Electrical impedance tomography (EIT) is the first bedside imaging technique that enables monitoring of air distribution in the lungs [5]. The basic idea of EIT is that changes in regional air content modify the electrical impedance of lung tissue [6]. Small alternating electrical currents are applied at the surface of the chest wall during the measurement and the resultant potential differences are recorded. The distribution of electrical impedance within the thorax is then calculated. The reliability of EIT has been confirmed by comparison with various conventional methods, such as CT [7, 8], single-photon-emission computed tomography [9], positron emission tomography [10], and pneumotachography [11].

In current EIT techniques, only relative impedance waveforms are reconstructed to minimize the influence of electrode positions, thorax shape, etc., and hence, no absolute volume is measured. In the case of overdistension and atelectasis, the relative change in impedance, which occurs during tidal breathing in babies with ARDS, is easy to determine using EIT. In the present study, we introduce a method to trace the lung regions where overinflation, recruitment and cyclic alveolar collapse have occurred.

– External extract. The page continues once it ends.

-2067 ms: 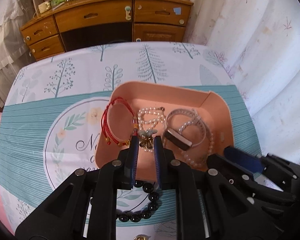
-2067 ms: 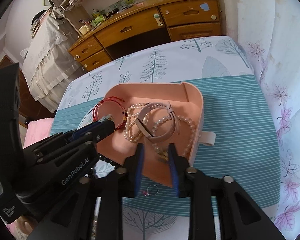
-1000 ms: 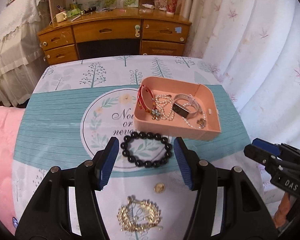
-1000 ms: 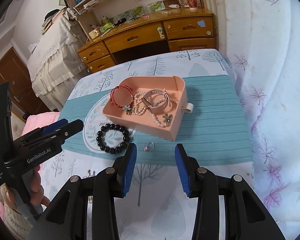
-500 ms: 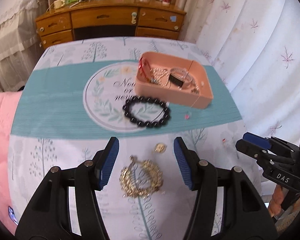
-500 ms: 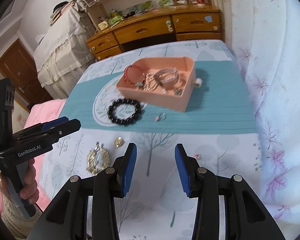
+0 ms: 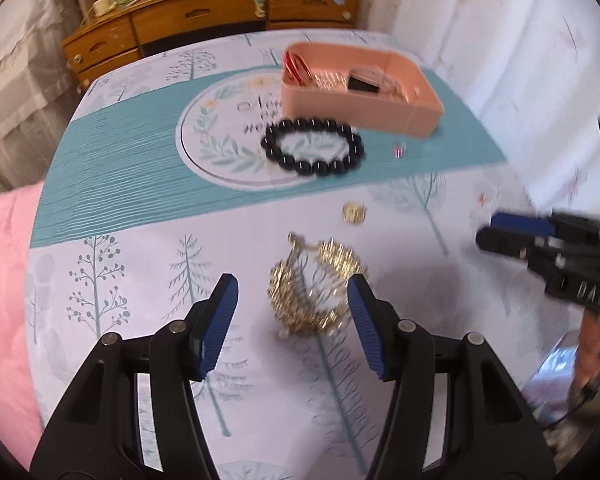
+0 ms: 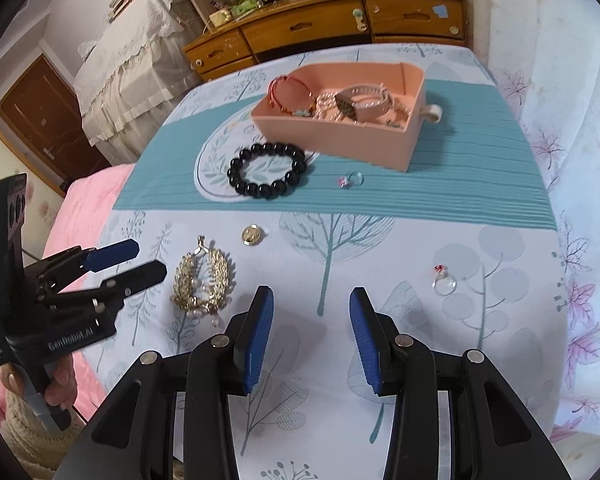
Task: Organize jewelry
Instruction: 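Withdraw both grippers and move the left gripper to the gold leaf brooch, then close the left gripper on the large gold leaf brooch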
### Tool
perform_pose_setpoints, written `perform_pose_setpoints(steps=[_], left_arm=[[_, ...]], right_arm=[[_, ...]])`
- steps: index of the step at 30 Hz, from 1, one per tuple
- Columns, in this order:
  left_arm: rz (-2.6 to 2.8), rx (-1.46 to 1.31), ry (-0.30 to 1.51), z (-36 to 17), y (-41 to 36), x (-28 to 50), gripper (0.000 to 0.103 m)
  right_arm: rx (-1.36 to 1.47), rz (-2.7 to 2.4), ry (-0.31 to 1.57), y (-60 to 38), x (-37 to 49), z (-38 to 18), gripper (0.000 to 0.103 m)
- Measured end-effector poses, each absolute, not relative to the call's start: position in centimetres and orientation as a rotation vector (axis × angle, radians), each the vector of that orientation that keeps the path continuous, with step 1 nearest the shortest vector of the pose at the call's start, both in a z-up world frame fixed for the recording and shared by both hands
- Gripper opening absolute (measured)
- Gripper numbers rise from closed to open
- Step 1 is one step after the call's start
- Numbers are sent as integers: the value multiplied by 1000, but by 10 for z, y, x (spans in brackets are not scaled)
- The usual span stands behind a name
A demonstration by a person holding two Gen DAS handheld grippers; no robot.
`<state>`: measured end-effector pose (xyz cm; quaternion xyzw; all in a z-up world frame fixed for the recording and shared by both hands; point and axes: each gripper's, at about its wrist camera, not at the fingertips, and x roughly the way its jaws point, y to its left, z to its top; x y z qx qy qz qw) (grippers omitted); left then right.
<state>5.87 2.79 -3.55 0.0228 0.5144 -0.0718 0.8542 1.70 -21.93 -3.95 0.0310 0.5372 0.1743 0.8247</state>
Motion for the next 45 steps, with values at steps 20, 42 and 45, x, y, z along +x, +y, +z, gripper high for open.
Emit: perform_pose_setpoints(steps=[20,42,45], left_arm=[[-465,312,1150,-70,-5,56,24],[-536,334,1196,-82,-11,75,13],[-547,346,1202,-82,-12,76,13]], right_arm=[[18,403,1205,-188,27,-69,40],[35,396,1220,-193,32,-78,40],[31,398,1216,-192,31,-78,40]])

The study was approved by the Science and Technological Committee and the Animal Use and Care Committee of the Southeast University School of Medicine, Nanjing, China. All experiments were performed according to the Guidance for the Care and Use of Laboratory Animals [12].

Animal preparation

A total of 10 healthy male pigs (body weight 51.2 ± 1.9 kg, mean ± SD) were included. Pigs were anesthetized with an intramuscular injection of ketamine hydrochloride (3 mg/kg), atropine (2 mg/kg) and fentanyl citrate (2 mg/kg), followed by a continuous intravenous infusion of propofol (1–2 mg/kg/h), fentanyl citrate (0.5–1.0 μg/kg/h), and midazolam (0.1 mg/kg/h), and atracurium (0.4 mg/kg/h). The animals were placed in the supine position on a thermo-controlled operation table to maintain body temperature at about 37.5 °C: 5 ml/kg of 0.9 % saline solution was administered during the anesthesia. After tracheostomy, the animals were mechanically ventilated (Servo-i ventilator, Solna, Sweden.) in a volume-controlled mode at the following settings. Respiratory frequency was set at 30 breaths per minute with an inspiration-to-expiration time ratio (I:E) of 1:2 and a positive end-expiratory pressure (PEEP) of 5 cm H2O. The fraction of inspiration of O2 (FiO2) and tidal volume (VT) were 0.4 and 6 ml/kg, respectively. A Swan–Ganz catheter (Arrow International, Reading, PA, USA) was inserted through the internal jugular vein to measure central venous pressure (CVP) and pulmonary arterial wedge pressure (PAWP). A thermistor-tipped PiCCO catheter (Pulsion Medical System, Munich, Germany) was advanced through the right femoral artery to monitor the mean arterial pressure (MAP). Additionally, arterial blood samples were collected from a PiCCO catheter. A continuous infusion of a 5 ml/kg/h balanced electrolyte solution was administered during the experiment, and MAP was maintained above 60 mmHg with rapid infusions of 0.9 % saline solution at up to 20 ml/kg, if required.

Experiment protocol

After the initial preparation, the pigs were stabilized for 30 minutes and baseline measurements (TBaseline) were taken. ARDS was then induced by bilateral lung lavage with 30 ml/kg of isotonic saline (38 °C). The saline was infused through a funnel while the chest was gently massaged. After the maneuver, the excessive fluid was allowed to drain by gravity and was removed by negative pressure suction through the proximal portion of the endotracheal tube. The alveolar lavages were repeated once every 10 minutes until the PaO2/FiO2 ratio decreased to less than 100 mmHg and remained stable for 30 minutes (TARDS) with an increase in FiO2 requirements to 1.0.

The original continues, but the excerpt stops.